Muchos lo criticaron por “idealista”, como si eso fuera pecado. Pero Francisco no era ingenuo, era valiente. Sabía que sus llamados a la justicia social incomodaban a muchos en las cúpulas de poder, tanto eclesiásticas como políticas. Sin embargo, nunca dio marcha atrás. “Quiero una Iglesia pobre para los pobres”, dijo al iniciar su pontificado. Y no era una frase para los titulares: era su hoja de ruta.

En tiempos donde la migración se convirtió en moneda electoral, el Papa Francisco insistía en recordar lo esencial: los migrantes no son cifras, son personas. Los visitó en las fronteras de Europa, lloró con ellos, oró con ellos, los abrazó. Nunca usó una cruz de oro; la suya era de hierro, sencilla, como el corazón que la portaba.

No fue un teólogo de escritorio. Fue un pastor que olía a oveja. Supo enfrentarse al clericalismo con una sonrisa y un gesto firme. Habló de ecología cuando el mundo prefería mirar al petróleo, habló de inclusión cuando otros aún discutían si las puertas de la Iglesia debían estar abiertas. Fue reformador no porque cambiara leyes, sino porque cambió la conversación.

Y entre todas sus aficiones —el cine italiano, la literatura rusa, la cocina porteña— hay una que siempre lo delató como el más humano de los líderes: el fútbol. Fan acérrimo del equipo San Lorenzo, seguía los resultados con la emoción de un niño. Para Francisco, el fútbol era una metáfora del Evangelio: todos juntos, diferentes, pero con un solo objetivo. “Lo importante no es meter goles, sino jugar en equipo”, decía.

El balón lo extrañará. La pelota, esa esfera rebelde que tantas veces desafía la gravedad, ha perdido a uno de sus poetas silenciosos. No se sabe si en el Vaticano habrá canchas, pero estoy seguro de que Francisco supo lo que es gritar un gol desde el alma.

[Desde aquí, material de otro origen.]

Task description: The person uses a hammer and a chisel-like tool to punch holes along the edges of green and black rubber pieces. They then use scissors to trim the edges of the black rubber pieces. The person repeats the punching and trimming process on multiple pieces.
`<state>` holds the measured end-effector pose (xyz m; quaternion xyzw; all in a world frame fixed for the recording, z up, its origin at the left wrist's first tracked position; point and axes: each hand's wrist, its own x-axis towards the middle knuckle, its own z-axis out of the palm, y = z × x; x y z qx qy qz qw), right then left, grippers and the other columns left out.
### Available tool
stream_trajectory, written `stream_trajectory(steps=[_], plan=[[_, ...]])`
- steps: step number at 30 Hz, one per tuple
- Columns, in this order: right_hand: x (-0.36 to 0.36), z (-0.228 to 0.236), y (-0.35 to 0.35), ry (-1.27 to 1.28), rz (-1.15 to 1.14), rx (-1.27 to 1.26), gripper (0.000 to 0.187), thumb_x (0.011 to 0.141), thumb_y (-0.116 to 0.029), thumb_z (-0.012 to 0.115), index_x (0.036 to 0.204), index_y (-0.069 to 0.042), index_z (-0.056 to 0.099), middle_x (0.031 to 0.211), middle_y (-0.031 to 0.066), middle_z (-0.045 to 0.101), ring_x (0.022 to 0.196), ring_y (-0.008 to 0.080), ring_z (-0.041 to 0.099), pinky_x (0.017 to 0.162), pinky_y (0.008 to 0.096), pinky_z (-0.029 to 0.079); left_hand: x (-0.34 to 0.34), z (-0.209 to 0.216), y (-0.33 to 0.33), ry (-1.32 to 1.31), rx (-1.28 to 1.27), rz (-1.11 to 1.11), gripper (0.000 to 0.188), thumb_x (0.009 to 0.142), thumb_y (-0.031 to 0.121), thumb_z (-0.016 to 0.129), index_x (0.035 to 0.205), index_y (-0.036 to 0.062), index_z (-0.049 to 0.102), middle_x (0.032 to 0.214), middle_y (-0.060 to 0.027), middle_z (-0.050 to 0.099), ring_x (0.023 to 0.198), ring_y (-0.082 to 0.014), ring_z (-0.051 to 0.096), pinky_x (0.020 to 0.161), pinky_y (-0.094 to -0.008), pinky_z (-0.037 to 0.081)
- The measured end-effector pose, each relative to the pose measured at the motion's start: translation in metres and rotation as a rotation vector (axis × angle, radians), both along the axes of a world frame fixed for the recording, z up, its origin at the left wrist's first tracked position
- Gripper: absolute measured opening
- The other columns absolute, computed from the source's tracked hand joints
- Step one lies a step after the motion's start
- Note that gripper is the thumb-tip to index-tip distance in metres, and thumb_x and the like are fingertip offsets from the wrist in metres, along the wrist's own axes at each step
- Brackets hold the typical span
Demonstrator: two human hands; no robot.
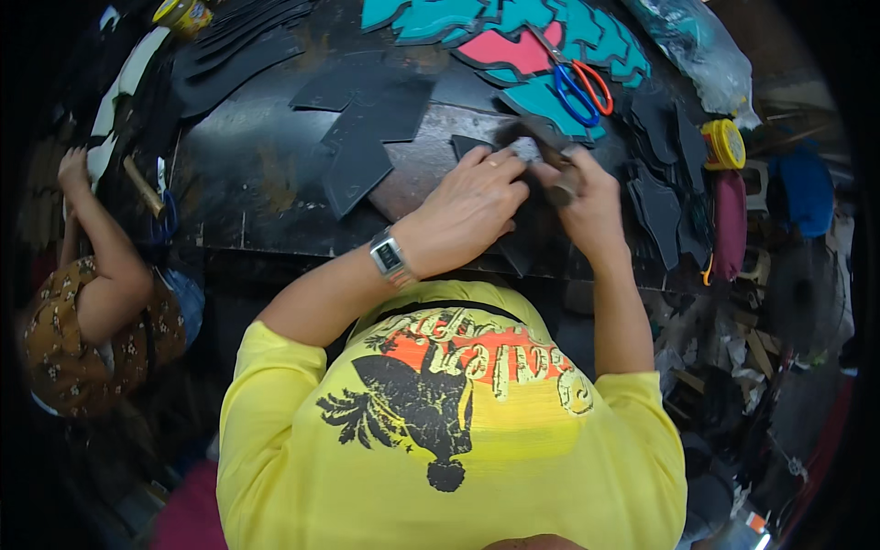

Su legado es más que palabras. Está en los corazones de quienes alguna vez se sintieron excluidos. Está en cada migrante al que se le extendió la mano, en cada comunidad indígena que se sintió escuchada, en cada creyente que volvió a mirar a la Iglesia con esperanza y no con miedo.

El Papa Francisco nos recordó que la fe sin amor es un cascarón vacío. Que la Iglesia, si no camina con el pueblo, se convierte en museo. Que el Evangelio no es para adornar discursos, sino para incomodar a los cómodos y consolar a los que duelen.

Francisco será recordado como el Papa de los gestos pequeños, de las palabras enormes, del corazón abierto. No hizo milagros, pero hizo lo más difícil: cambiar el alma de una institución milenaria con solo mirar a los ojos de los pobres y decirles: “ustedes son el centro”. Y en tiempos donde el cinismo dentro de la política y en todos los medios cotiza alto, eso es ya un milagro.